Presentation information

Oral presentation

23 Joint Session N "Informatics" » 23.1 Joint Session N "Informatics"

[22a-M206-1~11] 23.1 Joint Session N "Informatics"

Thu. Sep 22, 2022 9:00 AM - 12:00 PM M206 (Multimedia Research Hall)

Kentaro Kutsukake(RIKEN), Ryoji Asahi(Nagoya Univ.)

11:15 AM - 11:30 AM

[22a-M206-9] Construction of Superconductivity Database by Text Data Mining and Machine Learning Ⅱ

〇(PC)Chikako Sakai1, Kensei Terashima1, Luca Foppiano1, Pedro Baptista de Castro1,2, Taku Tou1,3, Ryo Matsumoto1, Atsushi Togo1, Masashi Ishii1, Yoshihiko Takano1,2 (1.NIMS, 2.Univ. of Tsukuba, 3.Science Univ. of Tokyo)

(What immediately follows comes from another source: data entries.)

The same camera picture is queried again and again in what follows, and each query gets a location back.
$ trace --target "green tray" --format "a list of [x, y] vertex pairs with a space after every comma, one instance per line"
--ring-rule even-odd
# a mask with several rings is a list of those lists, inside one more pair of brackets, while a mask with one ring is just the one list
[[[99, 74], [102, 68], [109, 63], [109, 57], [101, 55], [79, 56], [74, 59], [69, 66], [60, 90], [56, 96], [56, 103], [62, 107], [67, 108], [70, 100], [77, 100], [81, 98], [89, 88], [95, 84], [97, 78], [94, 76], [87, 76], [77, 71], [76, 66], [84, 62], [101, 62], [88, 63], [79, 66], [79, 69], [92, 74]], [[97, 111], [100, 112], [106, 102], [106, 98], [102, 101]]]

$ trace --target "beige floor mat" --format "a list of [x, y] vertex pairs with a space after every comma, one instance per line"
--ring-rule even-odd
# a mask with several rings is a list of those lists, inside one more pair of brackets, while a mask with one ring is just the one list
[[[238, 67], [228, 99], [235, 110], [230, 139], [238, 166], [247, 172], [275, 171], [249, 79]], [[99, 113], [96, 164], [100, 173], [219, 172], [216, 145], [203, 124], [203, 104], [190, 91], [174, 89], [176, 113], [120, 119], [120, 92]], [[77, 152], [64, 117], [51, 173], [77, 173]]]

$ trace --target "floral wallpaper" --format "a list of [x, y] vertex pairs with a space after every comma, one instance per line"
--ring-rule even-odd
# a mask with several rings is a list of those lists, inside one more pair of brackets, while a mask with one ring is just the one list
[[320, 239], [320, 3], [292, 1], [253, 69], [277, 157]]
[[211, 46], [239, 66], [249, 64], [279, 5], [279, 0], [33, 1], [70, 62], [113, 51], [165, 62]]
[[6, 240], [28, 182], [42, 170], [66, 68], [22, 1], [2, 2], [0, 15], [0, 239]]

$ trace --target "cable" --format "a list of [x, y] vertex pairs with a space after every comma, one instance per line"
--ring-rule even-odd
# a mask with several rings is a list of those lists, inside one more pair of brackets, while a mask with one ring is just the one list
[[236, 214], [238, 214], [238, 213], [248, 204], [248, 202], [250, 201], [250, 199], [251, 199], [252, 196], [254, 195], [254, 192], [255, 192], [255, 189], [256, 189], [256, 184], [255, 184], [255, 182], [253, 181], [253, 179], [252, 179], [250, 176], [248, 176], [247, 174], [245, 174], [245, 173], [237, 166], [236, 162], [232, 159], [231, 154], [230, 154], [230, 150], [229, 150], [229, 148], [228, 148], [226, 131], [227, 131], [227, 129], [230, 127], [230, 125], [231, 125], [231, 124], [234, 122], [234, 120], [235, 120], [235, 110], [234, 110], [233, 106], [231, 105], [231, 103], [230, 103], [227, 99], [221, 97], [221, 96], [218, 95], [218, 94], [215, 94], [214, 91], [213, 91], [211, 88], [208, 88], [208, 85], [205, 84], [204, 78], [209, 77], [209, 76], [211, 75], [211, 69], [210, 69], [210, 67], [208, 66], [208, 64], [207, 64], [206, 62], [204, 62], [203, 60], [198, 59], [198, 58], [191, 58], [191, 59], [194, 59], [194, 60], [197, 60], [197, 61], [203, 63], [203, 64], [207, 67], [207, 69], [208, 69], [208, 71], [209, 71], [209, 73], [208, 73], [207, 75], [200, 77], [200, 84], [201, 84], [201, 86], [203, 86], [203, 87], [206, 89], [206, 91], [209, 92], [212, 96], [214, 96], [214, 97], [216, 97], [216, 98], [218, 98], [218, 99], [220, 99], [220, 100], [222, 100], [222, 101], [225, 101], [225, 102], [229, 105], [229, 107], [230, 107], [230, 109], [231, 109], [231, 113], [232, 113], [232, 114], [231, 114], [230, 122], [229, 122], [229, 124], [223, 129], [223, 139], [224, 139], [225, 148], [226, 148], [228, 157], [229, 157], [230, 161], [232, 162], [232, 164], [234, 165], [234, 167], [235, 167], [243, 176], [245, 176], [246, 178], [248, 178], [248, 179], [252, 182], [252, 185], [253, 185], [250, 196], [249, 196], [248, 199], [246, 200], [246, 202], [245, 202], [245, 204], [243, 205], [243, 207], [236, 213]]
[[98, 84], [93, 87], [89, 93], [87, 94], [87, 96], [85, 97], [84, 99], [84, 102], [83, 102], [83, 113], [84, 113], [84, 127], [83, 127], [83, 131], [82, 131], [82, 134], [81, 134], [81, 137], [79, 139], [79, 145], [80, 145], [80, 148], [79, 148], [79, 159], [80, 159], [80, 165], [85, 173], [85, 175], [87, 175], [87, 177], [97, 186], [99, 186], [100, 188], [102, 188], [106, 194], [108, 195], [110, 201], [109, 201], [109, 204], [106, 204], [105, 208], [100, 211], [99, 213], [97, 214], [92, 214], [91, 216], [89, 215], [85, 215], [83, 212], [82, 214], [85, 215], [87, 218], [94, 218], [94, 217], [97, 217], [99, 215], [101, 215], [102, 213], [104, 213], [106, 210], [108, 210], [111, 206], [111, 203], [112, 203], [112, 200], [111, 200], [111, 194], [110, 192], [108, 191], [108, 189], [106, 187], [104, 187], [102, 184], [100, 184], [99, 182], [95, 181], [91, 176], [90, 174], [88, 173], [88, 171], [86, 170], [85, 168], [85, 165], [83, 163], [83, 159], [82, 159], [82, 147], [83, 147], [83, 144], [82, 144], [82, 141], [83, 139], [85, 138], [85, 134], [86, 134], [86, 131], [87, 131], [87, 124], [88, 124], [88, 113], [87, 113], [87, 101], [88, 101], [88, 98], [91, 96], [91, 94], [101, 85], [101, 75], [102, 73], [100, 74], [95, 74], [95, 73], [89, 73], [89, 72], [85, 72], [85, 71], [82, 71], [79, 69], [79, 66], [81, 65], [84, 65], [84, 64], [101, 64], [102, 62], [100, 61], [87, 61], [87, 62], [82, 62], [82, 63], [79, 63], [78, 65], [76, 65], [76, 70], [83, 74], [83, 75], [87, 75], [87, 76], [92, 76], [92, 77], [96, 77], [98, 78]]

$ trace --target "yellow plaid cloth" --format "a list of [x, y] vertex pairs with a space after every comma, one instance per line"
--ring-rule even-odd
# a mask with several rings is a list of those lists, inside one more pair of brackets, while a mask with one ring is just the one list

Keywords:superconductivity, machine learning, data mining

Machine learning has been used as one of the methods to more efficiently search for superconductors with high superconducting critical temperatures (Tc). Although the NIMS superconductivity database SuperCon is available for superconductors under ambient pressure, superconductivity under pressure must be done from the collection of training data for machine learning. We have worked in developing grobid-superconductors, a process for data mining the composition, Tc, and pressure of superconducting materials from a large amount of document data. However, when we actually checked the mining data, we found that not a few of these data were not suitable for use in machine learning. Mining data errors that the current grobid-superconductors tends to make can be roughly divided into three categories: (1) Linking : Composition, superconducting critical temperature, and pressure, extracted incorrectly associated. The composition was not extracted with the appropriate chemical formula. (2) Extraction : Composition, Tc, and pressure that should have been extracted but were not. (3) Tc classification : Extracted Néel temperatures, Curie temperatures or synthesis temperatures that should not have been extracted. Data with composition, Tc, and pressure tied to each other before and after cleansing were created, and a single regression analysis with random forest using composition descriptors was performed to create a Tc prediction model. From the comparison of both before and after cleansing, the importance of cleansing when text data mining is used for machine learning of materials systems will be discussed. In this presentation, I will also introduce the tendency of texts in which the phenomenon requiring cleansing occurs.